• PROBLEM DETAILS: Write out every line below that includes the word "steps".

[Stored entries]
____________

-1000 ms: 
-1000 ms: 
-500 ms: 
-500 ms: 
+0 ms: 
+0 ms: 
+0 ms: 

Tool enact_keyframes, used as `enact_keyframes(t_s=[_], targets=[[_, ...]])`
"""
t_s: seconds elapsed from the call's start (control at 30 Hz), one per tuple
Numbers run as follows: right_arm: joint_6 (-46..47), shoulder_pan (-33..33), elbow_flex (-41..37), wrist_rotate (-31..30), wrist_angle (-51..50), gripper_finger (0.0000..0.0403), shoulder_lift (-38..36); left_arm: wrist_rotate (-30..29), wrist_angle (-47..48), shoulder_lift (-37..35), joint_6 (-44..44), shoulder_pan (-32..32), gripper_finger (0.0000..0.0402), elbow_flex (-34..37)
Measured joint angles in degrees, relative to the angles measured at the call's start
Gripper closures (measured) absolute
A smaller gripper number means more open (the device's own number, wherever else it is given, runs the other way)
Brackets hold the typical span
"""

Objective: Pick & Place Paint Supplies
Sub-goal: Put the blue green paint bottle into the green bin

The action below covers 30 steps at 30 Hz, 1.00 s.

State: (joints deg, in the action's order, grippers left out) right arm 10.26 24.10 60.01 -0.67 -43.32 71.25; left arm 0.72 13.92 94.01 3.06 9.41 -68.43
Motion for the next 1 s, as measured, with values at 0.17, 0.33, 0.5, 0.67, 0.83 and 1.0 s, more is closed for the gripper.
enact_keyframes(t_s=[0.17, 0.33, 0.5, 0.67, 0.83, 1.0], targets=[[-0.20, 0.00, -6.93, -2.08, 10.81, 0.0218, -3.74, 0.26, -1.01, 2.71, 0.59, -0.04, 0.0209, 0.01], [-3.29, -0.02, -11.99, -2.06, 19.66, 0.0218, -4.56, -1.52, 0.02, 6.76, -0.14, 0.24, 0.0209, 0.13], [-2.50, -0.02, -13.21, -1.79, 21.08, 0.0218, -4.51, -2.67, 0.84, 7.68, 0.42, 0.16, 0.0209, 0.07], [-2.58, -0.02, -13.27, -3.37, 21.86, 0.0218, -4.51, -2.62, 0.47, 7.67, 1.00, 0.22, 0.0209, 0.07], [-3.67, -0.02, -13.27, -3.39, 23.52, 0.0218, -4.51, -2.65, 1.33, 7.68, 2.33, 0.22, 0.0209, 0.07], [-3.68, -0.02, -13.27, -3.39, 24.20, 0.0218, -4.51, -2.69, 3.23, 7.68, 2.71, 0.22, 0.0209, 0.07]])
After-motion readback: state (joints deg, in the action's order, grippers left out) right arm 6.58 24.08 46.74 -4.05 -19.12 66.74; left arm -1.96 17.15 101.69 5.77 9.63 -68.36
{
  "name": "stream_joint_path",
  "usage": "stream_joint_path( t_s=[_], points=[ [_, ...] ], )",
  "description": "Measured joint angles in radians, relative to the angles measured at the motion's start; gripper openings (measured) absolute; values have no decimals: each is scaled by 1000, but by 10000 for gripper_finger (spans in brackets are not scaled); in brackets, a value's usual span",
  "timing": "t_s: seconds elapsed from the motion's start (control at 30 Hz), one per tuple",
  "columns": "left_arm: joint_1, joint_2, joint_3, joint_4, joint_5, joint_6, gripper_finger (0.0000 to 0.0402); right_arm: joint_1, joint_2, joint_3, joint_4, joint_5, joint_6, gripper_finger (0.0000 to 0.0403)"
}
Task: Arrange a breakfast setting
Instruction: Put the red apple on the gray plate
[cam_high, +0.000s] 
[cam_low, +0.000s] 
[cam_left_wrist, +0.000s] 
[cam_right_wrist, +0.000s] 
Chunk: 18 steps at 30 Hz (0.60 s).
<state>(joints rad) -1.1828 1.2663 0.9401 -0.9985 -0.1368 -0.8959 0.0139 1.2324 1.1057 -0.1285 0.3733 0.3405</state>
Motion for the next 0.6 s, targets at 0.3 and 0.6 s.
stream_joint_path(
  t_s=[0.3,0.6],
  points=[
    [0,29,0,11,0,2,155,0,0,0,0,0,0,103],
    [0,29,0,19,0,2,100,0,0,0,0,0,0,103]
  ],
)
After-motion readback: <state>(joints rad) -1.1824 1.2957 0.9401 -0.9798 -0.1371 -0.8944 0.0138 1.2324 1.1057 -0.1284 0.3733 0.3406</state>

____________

• EXPECTED OUTPUT:
The action below covers 30 steps at 30 Hz, 1.00 s.
Chunk: 18 steps at 30 Hz (0.60 s).

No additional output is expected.